Nothing but the lines below from the one with "Mark (119, 276)" through the one with "Room coordinates in" should be output, each exactly as given, and no pictures.

Items from a dataset:

++++++++++++++++++++

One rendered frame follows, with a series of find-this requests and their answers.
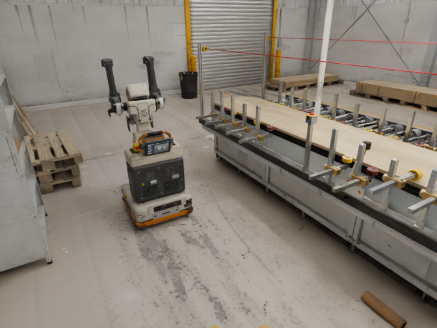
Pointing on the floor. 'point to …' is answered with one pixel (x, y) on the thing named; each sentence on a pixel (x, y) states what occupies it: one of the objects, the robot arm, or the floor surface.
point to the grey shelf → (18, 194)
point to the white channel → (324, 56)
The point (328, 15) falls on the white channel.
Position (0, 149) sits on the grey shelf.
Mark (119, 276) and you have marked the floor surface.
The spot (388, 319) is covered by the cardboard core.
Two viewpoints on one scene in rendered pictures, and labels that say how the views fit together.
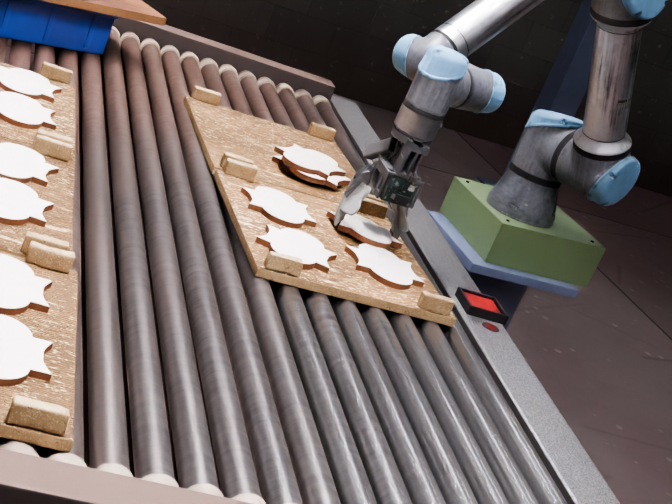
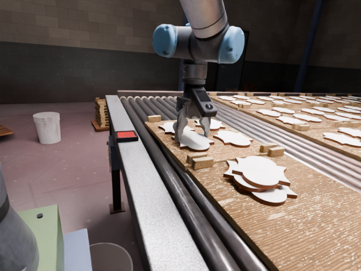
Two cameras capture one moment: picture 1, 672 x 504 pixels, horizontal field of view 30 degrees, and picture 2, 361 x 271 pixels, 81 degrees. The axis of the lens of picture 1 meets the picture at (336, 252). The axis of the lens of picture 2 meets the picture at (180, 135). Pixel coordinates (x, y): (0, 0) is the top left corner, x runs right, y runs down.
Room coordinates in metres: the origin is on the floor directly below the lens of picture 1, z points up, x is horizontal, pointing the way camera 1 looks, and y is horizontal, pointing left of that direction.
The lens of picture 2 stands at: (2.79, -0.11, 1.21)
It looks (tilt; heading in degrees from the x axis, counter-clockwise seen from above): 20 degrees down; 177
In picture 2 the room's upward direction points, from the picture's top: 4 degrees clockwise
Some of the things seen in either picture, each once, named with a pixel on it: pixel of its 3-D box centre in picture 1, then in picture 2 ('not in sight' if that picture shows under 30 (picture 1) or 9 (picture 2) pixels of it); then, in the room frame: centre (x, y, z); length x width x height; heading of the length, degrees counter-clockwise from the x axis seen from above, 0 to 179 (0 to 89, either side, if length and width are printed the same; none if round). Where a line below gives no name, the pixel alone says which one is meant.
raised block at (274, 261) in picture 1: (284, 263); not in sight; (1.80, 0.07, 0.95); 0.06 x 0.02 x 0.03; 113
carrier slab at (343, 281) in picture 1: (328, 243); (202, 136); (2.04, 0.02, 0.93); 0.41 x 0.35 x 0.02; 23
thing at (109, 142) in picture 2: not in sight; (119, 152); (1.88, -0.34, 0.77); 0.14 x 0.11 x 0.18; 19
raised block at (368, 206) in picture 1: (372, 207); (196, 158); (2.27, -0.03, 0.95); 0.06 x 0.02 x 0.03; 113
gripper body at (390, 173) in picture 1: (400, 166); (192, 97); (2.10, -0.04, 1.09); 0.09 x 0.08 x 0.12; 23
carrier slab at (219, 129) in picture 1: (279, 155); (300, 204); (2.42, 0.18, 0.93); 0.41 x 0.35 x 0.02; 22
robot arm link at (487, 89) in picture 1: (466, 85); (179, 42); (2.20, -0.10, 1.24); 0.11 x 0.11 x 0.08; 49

++++++++++++++++++++

:: REPLY TO THE EXERCISE ::
Mark (119, 276) and you have marked the floor surface.
The spot (388, 319) is covered by the cardboard core.
Two viewpoints on one scene in rendered pictures, and labels that say how the views fit together.
Two cameras capture one moment: picture 1, 672 x 504 pixels, horizontal field of view 30 degrees, and picture 2, 361 x 271 pixels, 81 degrees. The axis of the lens of picture 1 meets the picture at (336, 252). The axis of the lens of picture 2 meets the picture at (180, 135). Pixel coordinates (x, y): (0, 0) is the top left corner, x runs right, y runs down.
Room coordinates in metres: the origin is on the floor directly below the lens of picture 1, z points up, x is horizontal, pointing the way camera 1 looks, and y is horizontal, pointing left of that direction.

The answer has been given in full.